南海電鉄が運転見合わせのため、阪堺恵美須町駅のホームに列を作った大勢の乗客=6日午前11時10分ごろ、大阪市浪速区
運転見合わせする区間などを告げる貼り紙=6日午後0時20分ごろ、JR大阪駅

 JR大阪駅では改札前に列車の運休情報が張り出され、会社員の男性やキャリーバッグを引いた女性がぼうぜんと見つめていた。兵庫県芦屋市から普通列車で来た男性(69)は「快速列車が止まっているのでいつもより2時間早く家を出た。

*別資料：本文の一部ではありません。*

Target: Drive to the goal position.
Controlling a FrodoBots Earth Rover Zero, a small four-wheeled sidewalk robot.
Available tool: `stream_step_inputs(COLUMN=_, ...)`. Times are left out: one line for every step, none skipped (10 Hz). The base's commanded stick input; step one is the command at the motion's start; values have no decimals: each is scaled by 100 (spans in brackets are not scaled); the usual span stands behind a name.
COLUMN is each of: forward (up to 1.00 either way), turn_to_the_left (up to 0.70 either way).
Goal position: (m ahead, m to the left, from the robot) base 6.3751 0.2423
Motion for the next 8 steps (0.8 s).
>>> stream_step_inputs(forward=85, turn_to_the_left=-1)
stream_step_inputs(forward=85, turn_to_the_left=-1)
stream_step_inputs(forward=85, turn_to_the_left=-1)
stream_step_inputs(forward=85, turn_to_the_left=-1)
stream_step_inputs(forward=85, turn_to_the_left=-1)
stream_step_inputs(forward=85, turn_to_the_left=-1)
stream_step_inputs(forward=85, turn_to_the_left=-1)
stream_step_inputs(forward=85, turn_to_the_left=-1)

地震の時の経験が生きた」と話した。

 新幹線の運休で三ノ宮駅(神戸市)で大阪行きの在来線を待っていた奈良市の男性会社役員(59)は「安全性を考えれば仕方ない」と諦め顔だった。

 JR西日本は6日未明、新神戸、姫路、岡山の3駅で、乗客に新幹線車両を「列車ホテル」として開放、計約420人が利用した。京都線、神戸線の一部区間などでは始発から運転を見合わせた。

 出張で岡山県倉敷市に向かっていた横浜市の会社員辻隆史さん(24)は「朝から大事な商談が控えているのに」と不安そうだった。

 私鉄も一部を除いて、一部区間で運転を見合わせたり、全線で運休するなどダイヤが乱れた。

 通勤時間帯の阪急電鉄の神戸線神崎川駅は乗客でごった返し、2階のホームから駅入り口まで乗客が列。到着した普通列車はすし詰め状態だった。男性会社員(54)は「電車は諦め、徒歩に切り替える」と激しい雨の中、駅を後にした。

 高速道路も名神や新名神、中国道などの一部区間で通行止めが相次いだ。